Reputation: 6496
I want to split a character string into two groups. The string's structure is pretty simple, yet I haven't been able to make it work.
txt <- "text12-01-2016"
It's always some letters, followed by a date, and the date, obviously starts with a number. I've tried the following regex at https://regex101.com/ and effectively get the string properly separated:
([a-zA-Z]*)([0-9].*)
1. "text"
2. "12-01-2016"
But when I try in R it fails:
strsplit(a[1],split = "([a-zA-Z]*)([0-9]*)")
[[1]]
[1] "" " " "" "." " " "" " " "" "-" "" "-" ""

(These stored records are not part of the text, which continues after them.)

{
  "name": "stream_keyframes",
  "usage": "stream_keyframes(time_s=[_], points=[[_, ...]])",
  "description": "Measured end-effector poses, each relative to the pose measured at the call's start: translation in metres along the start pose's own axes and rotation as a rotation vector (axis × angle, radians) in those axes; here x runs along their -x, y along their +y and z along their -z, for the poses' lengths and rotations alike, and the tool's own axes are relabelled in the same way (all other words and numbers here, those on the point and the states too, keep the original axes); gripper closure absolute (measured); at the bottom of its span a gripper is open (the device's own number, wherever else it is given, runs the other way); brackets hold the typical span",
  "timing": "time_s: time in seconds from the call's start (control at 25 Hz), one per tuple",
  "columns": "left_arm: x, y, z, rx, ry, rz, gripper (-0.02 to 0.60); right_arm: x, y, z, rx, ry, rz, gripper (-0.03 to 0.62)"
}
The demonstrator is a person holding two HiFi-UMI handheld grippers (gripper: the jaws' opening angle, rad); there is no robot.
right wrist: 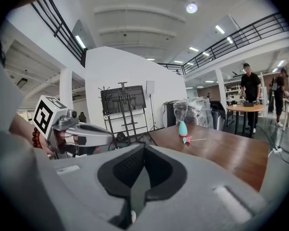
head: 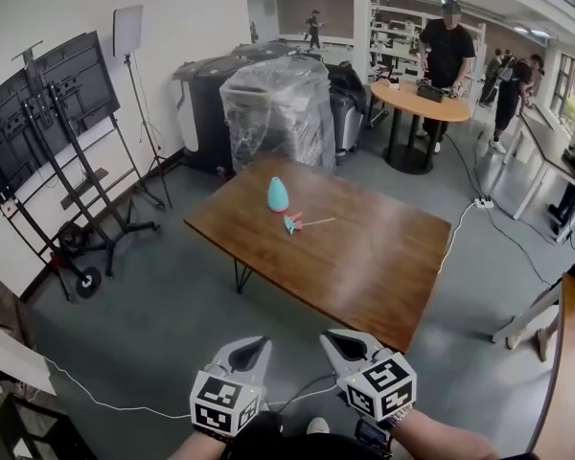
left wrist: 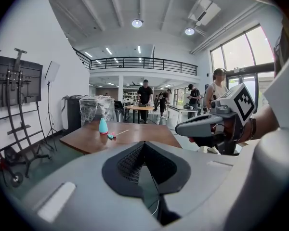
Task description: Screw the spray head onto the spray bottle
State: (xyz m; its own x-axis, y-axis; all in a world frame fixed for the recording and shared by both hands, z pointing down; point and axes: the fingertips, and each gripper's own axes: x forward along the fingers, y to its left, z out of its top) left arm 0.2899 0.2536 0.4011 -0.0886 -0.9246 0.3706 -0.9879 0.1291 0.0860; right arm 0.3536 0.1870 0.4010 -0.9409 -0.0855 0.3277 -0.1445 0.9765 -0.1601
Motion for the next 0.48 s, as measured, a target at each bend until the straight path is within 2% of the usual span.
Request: stream_keyframes(time_s=[0.28,0.48], points=[[-0.041,0.036,-0.010,-0.005,-0.015,0.065,0.566,-0.037,-0.034,-0.008,-0.004,0.012,0.076,0.602],[-0.069,0.102,-0.016,0.007,-0.030,0.095,0.566,-0.099,-0.049,-0.016,-0.010,0.034,0.137,0.602]])
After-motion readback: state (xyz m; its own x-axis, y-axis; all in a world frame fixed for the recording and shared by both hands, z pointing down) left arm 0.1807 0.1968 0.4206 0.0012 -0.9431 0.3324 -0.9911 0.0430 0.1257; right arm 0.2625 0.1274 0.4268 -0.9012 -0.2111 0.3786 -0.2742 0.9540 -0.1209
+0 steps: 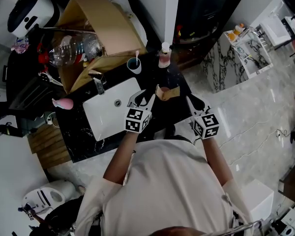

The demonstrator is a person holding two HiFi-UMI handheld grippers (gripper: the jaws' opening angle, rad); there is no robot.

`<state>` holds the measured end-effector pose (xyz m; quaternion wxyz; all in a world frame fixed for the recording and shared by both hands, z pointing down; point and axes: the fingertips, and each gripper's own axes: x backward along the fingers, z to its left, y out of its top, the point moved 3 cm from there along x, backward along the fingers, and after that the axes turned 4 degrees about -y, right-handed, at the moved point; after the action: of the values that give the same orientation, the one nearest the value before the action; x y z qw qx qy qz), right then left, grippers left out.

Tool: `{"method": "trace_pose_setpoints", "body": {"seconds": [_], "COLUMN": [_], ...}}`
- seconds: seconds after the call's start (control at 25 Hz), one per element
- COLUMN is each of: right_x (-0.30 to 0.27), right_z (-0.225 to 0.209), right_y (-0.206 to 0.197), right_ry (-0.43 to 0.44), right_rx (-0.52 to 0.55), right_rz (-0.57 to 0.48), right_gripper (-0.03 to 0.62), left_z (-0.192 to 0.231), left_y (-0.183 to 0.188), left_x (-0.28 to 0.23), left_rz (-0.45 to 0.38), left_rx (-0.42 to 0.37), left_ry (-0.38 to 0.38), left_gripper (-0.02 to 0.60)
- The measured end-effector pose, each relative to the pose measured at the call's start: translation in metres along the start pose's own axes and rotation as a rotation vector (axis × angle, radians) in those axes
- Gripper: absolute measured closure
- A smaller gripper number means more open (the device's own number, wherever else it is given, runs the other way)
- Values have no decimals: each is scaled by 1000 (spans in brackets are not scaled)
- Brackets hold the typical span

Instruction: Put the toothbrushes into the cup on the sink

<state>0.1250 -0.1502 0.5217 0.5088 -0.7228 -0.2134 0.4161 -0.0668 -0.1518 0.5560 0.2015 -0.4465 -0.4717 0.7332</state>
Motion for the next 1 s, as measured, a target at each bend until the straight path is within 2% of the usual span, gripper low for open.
{"method": "trace_pose_setpoints", "body": {"seconds": [0.4, 0.76, 1.0], "right_x": [8, 26, 34], "right_z": [15, 28, 34], "right_y": [10, 35, 44], "right_ry": [11, 14, 11], "right_rx": [31, 47, 65], "right_rz": [-30, -103, -144], "right_gripper": [543, 543, 548], "left_z": [0, -3, -6], "left_y": [1, 32, 35], "left_x": [30, 66, 78], "left_rz": [-47, -167, -183], "left_rx": [1, 19, 12], "left_ry": [10, 13, -1], "left_gripper": [502, 568, 572]}}
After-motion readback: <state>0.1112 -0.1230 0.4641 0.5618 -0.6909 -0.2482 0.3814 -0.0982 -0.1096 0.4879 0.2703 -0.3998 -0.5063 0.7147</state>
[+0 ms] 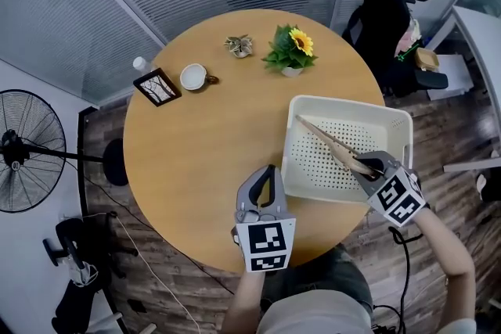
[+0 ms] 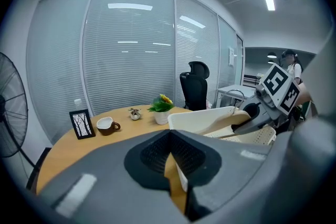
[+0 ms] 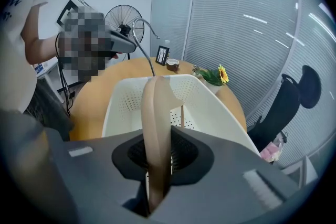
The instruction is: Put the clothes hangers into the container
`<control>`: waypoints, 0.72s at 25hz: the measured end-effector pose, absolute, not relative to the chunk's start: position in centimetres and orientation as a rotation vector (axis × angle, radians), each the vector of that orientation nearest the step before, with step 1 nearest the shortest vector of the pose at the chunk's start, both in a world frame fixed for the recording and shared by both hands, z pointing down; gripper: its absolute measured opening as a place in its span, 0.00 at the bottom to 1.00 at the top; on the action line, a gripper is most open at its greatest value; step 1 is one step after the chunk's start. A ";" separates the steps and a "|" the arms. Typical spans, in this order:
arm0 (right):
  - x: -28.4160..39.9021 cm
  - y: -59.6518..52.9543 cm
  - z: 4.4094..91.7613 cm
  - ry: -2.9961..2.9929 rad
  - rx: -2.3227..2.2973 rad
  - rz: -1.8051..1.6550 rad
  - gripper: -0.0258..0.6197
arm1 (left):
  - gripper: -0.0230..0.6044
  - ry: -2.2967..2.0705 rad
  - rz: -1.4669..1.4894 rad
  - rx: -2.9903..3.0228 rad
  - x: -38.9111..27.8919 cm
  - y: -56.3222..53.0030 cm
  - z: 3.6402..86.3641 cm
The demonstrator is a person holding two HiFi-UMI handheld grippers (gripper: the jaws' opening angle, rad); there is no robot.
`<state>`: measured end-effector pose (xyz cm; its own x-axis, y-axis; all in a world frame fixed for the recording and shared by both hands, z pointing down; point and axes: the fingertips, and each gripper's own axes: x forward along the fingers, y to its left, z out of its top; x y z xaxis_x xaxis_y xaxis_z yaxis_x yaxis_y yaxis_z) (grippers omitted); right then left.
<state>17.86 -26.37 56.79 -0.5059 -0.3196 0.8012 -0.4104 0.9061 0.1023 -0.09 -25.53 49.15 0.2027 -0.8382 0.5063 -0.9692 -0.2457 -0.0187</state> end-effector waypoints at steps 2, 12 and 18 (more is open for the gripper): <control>17.7 -25.9 57.1 -2.129 0.496 0.114 0.15 | 0.04 -1.709 0.611 2.171 -0.4 -25.4 49.2; 16.4 -22.6 59.5 -2.077 0.331 0.086 0.23 | 0.04 -1.748 0.627 2.131 -2.2 -23.9 49.4; 15.8 -21.9 59.9 -2.076 0.312 0.107 0.30 | 0.04 -1.752 0.624 2.121 -2.5 -23.3 49.4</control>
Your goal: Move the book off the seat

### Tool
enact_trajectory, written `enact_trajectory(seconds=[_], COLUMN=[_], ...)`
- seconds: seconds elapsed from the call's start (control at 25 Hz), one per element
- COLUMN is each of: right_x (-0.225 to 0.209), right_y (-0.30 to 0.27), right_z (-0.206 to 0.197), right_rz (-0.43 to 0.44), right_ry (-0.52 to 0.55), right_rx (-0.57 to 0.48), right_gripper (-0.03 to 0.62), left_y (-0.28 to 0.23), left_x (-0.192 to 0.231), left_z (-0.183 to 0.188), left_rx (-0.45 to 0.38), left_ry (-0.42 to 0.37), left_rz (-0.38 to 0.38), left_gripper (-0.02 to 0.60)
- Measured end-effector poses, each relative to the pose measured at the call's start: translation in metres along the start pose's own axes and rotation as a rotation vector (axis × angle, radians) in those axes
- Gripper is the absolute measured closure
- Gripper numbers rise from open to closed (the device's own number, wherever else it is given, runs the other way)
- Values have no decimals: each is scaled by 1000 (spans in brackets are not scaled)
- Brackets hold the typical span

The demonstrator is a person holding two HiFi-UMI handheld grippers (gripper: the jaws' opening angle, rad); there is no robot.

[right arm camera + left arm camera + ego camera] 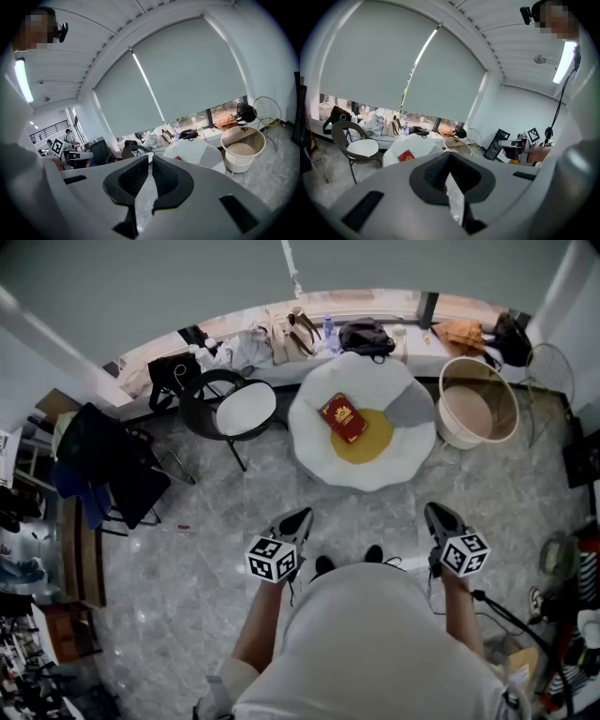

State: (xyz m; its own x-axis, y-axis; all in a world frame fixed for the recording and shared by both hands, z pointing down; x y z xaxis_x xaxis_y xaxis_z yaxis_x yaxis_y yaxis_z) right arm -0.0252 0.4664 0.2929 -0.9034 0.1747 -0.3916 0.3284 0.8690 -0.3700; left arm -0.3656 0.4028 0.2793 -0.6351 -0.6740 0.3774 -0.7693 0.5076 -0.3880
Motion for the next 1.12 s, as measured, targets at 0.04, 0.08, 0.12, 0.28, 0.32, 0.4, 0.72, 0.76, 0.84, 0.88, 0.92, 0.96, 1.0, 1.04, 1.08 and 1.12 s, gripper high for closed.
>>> enact_trajectory(seconds=[0.04,0.08,0.12,0.28,0.32,0.4,0.72,0.76,0.84,0.88,0.92,0.96,1.0,1.04,1.08,1.12], right_x=[0,0,0,-4,-5,-6,-16,-19,-24,-27,-31,-34,-39,-43,-47,-51], right_y=[0,1,1,2,3,3,3,3,5,5,6,8,10,12,14,16], right_z=[0,-1,-1,-1,0,0,4,3,2,3,4,5,6,7,7,7], right_rz=[0,-1,-1,4,6,9,13,16,24,26,25,23,20,20,20,22], right_ry=[3,5,8,9,8,7,-16,-20,-19,-16,-11,-9,-10,-12,-13,-12], right_rx=[2,4,6,5,5,6,26,27,29,32,37,43,48,50,53,57], right_gripper=[542,542,542,542,542,542,542,542,541,542,541,541,542,540,540,540], left_y=[0,0,-1,-4,-5,-6,-13,-14,-15,-17,-19,-21,-23,-26,-28,-30], left_x=[0,0,-1,-4,-5,-6,-12,-13,-15,-17,-19,-21,-25,-28,-32,-35], left_z=[-1,-2,-3,-5,-5,-7,-12,-12,-14,-14,-15,-16,-16,-17,-18,-19], left_rx=[0,0,0,1,3,3,13,12,11,10,9,8,7,6,3,0], left_ry=[0,1,2,5,6,8,22,24,30,34,39,43,48,53,58,63], left_rz=[0,0,0,1,2,4,19,23,31,35,39,43,47,50,53,56], left_gripper=[580,580,580,580,580,578,579,578,579,579,579,578,579,578,578,579])
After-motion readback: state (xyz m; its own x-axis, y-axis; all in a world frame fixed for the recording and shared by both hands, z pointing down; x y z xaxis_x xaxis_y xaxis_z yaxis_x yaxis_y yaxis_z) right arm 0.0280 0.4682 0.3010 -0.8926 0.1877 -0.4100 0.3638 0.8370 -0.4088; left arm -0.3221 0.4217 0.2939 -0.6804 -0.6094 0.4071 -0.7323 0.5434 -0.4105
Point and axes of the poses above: the fingertips, and each gripper's own axes: y backward along the fingers, x to its left, z out of its top, the point moved 4 cm from there along y, backward along the fingers, and after that the axes turned 3 degrees about -z, right-handed, at the moved point
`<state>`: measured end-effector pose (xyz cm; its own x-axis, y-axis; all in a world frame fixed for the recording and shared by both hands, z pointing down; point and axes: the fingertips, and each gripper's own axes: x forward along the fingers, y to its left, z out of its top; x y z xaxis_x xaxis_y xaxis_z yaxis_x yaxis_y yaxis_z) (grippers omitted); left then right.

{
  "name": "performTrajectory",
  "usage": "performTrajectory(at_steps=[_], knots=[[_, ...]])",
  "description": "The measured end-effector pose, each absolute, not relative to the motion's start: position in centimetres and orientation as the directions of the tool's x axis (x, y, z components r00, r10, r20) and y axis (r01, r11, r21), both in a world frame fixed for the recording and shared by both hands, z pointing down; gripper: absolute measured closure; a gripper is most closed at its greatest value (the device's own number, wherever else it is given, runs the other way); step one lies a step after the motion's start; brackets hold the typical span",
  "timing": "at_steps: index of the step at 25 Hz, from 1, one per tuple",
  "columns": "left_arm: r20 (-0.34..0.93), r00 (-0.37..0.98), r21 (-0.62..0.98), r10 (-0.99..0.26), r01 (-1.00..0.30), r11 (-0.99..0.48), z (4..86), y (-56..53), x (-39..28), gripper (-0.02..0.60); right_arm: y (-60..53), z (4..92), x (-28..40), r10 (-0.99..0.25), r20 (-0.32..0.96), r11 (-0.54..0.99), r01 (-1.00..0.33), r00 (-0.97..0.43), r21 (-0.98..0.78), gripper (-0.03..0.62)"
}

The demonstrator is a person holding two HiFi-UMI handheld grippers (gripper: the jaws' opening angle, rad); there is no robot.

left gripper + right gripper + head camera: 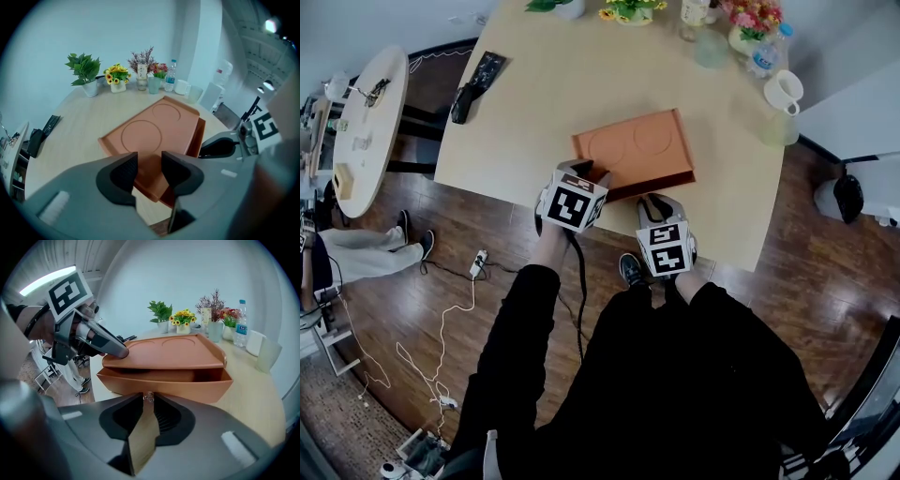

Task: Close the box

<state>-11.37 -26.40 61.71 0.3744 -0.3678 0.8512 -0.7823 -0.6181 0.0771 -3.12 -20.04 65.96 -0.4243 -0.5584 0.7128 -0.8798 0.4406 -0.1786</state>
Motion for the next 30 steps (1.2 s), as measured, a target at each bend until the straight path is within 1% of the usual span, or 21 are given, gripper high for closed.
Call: performTrajectory(at_steps=[10, 14, 17, 20, 24, 27, 30], knots=[[0.852, 0.373, 0.075, -0.368, -0.781, -0.620, 61.7, -26.5, -11.4, 0.440, -22.9, 65.8, -3.8, -0.565, 0.715, 0.431, -0.886, -0.413, -0.171, 0.519], [0.849, 0.372, 0.075, -0.376, -0.787, -0.612, 61.6, -26.5, -11.4, 0.440, -22.7, 65.6, -3.7, -0.565, 0.719, 0.453, -0.880, -0.405, -0.141, 0.517], [0.846, 0.358, 0.052, -0.395, -0.793, -0.607, 61.5, -26.3, -11.5, 0.442, -22.0, 65.5, -3.2, -0.555, 0.723, 0.469, -0.873, -0.412, -0.137, 0.511], [0.815, 0.363, 0.035, -0.451, -0.809, -0.587, 60.0, -26.1, -11.4, 0.442, -21.4, 64.3, -1.8, -0.562, 0.708, 0.458, -0.873, -0.428, -0.165, 0.511], [0.719, 0.420, 0.079, -0.554, -0.841, -0.535, 55.8, -25.5, -10.6, 0.442, -21.9, 59.3, 0.5, -0.627, 0.626, 0.450, -0.872, -0.463, -0.195, 0.513], [0.619, 0.466, 0.097, -0.632, -0.844, -0.527, 51.7, -24.9, -9.3, 0.442, -23.1, 53.5, 1.7, -0.685, 0.504, 0.488, -0.845, -0.527, -0.220, 0.513], [0.481, 0.510, 0.087, -0.712, -0.837, -0.540, 46.4, -23.3, -8.0, 0.442, -23.5, 46.9, 2.4, -0.724, 0.365, 0.544, -0.810, -0.585, -0.218, 0.513]])
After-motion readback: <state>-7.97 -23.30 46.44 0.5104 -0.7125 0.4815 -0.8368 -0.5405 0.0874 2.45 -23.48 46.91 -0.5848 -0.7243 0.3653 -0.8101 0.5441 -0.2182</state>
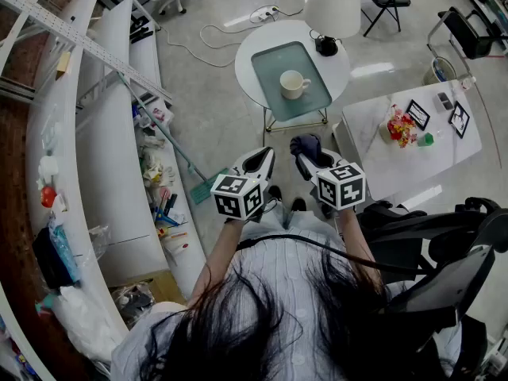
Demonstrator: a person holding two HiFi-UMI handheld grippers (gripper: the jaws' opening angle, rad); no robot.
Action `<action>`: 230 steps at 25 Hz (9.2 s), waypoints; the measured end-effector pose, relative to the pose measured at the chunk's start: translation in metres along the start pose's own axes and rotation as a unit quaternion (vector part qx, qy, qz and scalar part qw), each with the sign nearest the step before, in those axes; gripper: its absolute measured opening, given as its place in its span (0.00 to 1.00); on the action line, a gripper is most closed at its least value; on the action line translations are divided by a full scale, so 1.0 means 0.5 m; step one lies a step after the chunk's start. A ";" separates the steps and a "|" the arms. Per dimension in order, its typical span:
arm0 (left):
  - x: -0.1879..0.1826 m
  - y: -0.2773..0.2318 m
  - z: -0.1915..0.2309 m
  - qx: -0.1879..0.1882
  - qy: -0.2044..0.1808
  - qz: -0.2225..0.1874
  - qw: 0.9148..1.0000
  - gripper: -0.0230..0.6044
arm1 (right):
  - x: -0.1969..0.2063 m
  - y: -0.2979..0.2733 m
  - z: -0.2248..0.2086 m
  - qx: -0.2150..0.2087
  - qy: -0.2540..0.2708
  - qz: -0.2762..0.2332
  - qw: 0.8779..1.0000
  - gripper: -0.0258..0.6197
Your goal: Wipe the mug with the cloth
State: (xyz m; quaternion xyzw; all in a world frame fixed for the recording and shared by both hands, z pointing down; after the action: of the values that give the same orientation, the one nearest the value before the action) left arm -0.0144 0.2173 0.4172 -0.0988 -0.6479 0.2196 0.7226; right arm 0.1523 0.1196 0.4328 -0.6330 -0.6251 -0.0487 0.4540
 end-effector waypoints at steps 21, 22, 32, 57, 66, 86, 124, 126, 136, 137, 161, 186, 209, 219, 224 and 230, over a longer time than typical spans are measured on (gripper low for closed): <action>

And if I introduce double square brackets, then it "eats" out the last character of the first group, and the first of the second:
strsplit(txt,split = "([[a-zA-Z]]*)([[0-9]]*)")
[[1]]
[1] "tex" "2-01-2016"
It doesn't matter if I use perl=TRUE
. Result is consistent also if I use stringi::stri_split
, so it's a problem in my regex.
What is the correct regex to use in this case?
Upvotes: 2
Views: 70
Reputation: 627082
The "problem" here is that you have a regex for matching, not for splitting.
You can use the following PCRE regex with strsplit
:
strsplit(txt,split = "(?<=[a-zA-Z])(?=[0-9])", perl=T)
[[1]]
[1] "text" "12-01-2016"
The regex will match the location between a letter and a digit and strsplit will split the result. You can unlist it further on if you need.
If you want to use your regex, use str_match
from stringr
:
> library(stringr)
>str_match(txt, "([a-zA-Z]*)([0-9].*)")
[,1] [,2] [,3]
[1,] "text12-01-2016" "text" "12-01-2016"
Upvotes: 5